Range to output from the entries below: the line containing "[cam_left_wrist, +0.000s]" through the line containing "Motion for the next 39". Set it down exactly, ends included, nothing else.
+++++
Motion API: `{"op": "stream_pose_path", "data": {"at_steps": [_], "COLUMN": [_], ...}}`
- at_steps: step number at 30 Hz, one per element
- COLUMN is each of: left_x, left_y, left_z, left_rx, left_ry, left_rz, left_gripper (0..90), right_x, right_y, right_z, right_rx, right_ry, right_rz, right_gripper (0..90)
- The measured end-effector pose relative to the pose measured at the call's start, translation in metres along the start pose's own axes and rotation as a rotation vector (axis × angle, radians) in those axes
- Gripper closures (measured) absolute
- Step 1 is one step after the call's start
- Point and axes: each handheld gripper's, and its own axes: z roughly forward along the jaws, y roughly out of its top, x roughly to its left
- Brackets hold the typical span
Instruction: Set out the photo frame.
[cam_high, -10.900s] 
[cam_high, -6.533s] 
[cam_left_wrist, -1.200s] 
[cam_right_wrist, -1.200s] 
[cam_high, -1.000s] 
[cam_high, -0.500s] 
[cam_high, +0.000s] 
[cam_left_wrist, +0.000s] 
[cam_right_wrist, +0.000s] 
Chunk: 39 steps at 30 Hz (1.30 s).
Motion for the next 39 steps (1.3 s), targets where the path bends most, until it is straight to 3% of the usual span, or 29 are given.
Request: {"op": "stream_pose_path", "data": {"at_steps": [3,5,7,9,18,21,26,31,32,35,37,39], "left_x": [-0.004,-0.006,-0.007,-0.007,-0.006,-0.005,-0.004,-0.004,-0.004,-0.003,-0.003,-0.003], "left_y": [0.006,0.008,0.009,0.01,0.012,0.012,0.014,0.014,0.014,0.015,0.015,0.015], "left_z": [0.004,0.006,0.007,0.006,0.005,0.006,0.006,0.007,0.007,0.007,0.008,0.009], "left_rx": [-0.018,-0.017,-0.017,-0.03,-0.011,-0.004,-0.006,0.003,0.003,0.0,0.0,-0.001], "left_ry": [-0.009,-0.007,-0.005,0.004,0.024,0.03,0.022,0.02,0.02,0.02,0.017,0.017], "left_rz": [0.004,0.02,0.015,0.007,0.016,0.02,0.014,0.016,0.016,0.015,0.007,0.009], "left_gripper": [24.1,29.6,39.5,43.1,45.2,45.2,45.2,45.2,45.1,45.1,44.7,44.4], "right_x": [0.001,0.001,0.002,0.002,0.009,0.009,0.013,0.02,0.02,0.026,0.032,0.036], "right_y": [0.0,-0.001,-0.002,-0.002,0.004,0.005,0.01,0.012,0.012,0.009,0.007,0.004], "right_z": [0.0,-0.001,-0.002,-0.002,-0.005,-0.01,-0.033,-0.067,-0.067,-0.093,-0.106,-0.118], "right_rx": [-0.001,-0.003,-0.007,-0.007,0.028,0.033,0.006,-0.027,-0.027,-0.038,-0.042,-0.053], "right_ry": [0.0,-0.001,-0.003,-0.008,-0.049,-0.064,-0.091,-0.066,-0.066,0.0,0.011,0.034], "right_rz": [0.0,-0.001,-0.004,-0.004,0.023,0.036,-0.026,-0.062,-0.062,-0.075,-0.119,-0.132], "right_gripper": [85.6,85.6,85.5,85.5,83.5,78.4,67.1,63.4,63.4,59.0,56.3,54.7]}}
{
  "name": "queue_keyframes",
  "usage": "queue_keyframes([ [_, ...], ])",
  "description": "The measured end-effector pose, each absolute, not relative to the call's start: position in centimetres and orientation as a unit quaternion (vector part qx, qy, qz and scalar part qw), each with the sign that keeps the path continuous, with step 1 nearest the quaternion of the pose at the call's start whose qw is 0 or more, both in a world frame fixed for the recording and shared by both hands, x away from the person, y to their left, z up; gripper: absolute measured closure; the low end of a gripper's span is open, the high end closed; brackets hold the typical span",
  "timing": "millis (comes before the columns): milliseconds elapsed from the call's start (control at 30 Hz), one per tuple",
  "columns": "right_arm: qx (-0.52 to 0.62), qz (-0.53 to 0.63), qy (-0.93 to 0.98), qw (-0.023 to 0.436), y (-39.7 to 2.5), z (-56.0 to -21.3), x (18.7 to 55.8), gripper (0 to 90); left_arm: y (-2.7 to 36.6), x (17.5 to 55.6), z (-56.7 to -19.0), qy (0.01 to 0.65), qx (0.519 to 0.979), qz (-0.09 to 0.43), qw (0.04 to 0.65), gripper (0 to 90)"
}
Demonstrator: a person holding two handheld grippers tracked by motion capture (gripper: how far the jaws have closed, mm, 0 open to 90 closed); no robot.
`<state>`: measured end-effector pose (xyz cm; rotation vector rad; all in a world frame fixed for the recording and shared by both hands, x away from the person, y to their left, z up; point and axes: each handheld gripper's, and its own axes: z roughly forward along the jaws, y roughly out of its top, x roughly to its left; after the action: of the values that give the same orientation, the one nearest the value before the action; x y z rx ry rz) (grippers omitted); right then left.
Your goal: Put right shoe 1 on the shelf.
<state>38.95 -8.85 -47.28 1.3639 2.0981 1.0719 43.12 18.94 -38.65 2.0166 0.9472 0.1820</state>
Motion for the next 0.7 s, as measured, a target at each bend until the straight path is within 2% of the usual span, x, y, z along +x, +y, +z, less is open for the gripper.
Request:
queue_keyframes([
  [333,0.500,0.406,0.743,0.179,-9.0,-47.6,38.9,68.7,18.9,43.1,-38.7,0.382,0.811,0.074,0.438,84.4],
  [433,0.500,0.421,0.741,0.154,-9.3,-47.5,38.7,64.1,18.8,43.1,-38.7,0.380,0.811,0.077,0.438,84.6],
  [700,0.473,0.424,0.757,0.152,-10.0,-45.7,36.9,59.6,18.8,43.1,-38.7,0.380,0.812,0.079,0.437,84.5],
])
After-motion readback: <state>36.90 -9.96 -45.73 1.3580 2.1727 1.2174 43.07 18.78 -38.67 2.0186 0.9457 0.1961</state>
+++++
◆ **EXPECTED ANSWER**:
[cam_left_wrist, +0.000s] 
[cam_right_wrist, +0.000s] 
Chunk: 39 steps at 30 Hz (1.30 s).
Motion for the next 39 steps (1.3 s), targets where the path bends most, until it is straight to 3% of the usual span, or 29 are given.

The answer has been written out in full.